Top of Provided data
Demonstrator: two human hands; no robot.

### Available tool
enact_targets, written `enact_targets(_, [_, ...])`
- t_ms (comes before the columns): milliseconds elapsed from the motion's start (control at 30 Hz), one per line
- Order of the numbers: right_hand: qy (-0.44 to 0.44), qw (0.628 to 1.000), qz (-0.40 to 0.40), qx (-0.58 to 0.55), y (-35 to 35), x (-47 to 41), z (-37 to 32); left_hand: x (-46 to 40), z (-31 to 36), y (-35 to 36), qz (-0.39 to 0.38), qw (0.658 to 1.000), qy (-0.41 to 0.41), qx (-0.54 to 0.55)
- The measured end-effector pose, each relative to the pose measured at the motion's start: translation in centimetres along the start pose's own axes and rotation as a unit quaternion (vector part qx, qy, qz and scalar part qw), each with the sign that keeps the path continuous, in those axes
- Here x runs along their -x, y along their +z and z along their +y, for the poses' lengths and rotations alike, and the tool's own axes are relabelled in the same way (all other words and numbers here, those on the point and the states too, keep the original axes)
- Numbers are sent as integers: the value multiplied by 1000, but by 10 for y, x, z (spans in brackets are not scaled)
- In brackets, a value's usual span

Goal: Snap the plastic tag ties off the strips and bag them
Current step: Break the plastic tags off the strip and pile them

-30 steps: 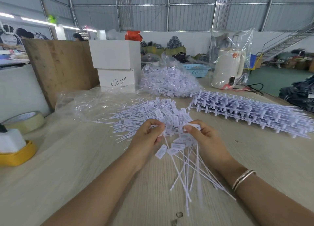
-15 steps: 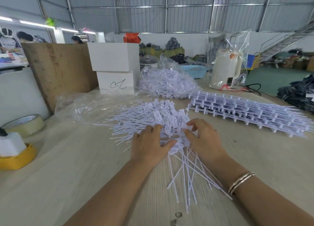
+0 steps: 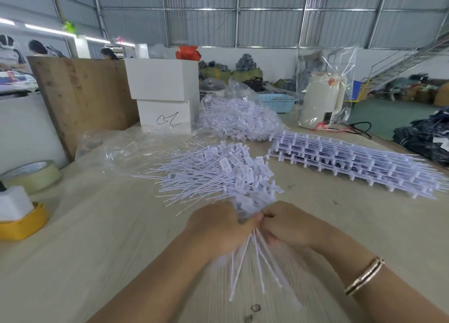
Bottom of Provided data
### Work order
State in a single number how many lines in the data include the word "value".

### Answer section
2